TASK REQUIREMENTS: Copy out the listing below, keeping every character as is.

DATA PROVIDED:

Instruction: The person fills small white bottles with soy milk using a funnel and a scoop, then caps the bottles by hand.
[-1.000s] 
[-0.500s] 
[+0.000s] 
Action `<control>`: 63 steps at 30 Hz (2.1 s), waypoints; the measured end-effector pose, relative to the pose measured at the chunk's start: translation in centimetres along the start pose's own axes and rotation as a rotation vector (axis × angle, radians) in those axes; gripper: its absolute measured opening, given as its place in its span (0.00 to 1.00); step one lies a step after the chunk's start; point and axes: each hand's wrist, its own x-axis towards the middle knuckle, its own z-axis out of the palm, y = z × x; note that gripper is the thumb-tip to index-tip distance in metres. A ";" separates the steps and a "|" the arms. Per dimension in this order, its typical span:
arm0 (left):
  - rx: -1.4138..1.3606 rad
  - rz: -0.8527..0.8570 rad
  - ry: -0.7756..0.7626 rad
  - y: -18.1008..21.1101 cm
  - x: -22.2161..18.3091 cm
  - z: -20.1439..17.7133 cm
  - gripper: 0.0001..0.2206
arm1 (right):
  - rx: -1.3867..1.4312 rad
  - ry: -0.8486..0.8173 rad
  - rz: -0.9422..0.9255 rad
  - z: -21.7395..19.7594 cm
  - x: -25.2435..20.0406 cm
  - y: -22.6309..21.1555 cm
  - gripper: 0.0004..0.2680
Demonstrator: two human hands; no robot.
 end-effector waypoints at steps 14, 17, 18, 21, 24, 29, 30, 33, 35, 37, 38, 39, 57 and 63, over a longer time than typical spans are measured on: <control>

EXERCISE SOLUTION:
Instruction: The person fills small white bottles with soy milk using a funnel and a scoop, then caps the bottles by hand.
[-1.000s] 
[-0.500s] 
[+0.000s] 
Action `<control>`: 63 steps at 30 Hz (2.1 s), waypoints; the measured end-effector pose, relative to the pose measured at the chunk's start: translation in centimetres along the start pose's own axes and rotation as a rotation vector (axis × angle, radians) in those axes; gripper: its absolute measured opening, given as its place in its span (0.00 to 1.00); step one lies a step after the chunk's start; point and axes: each hand's wrist, its own x-axis towards the middle knuckle, its own z-axis out of the palm, y = z × x; note that gripper is the thumb-tip to index-tip distance in metres. A ";" separates the steps and a "|" the arms. Per dimension in this order, its typical span:
arm0 (left):
  - rx: -1.4138..1.3606 rad
  - rz: -0.8527..0.8570 rad
  - ry: -0.7756..0.7626 rad
  - y: -18.1008..21.1101 cm
  - x: -22.2161..18.3091 cm
  - z: -20.1439..17.7133 cm
  - gripper: 0.0001..0.2206
arm1 (right):
  - rx: -1.3867..1.4312 rad
  - ry: -0.8486..0.8173 rad
  - rz: -0.9422..0.9255 rad
  - z: -21.7395..19.7594 cm
  - x: -25.2435..20.0406 cm
  - y: -22.6309..21.1555 cm
  - gripper: 0.0004..0.2680
Demonstrator: two human hands; no robot.
 end-effector waypoints at steps 14, 17, 18, 21, 24, 29, 30, 33, 35, 37, 38, 39, 57 and 63, over a longer time than typical spans are measured on: <control>

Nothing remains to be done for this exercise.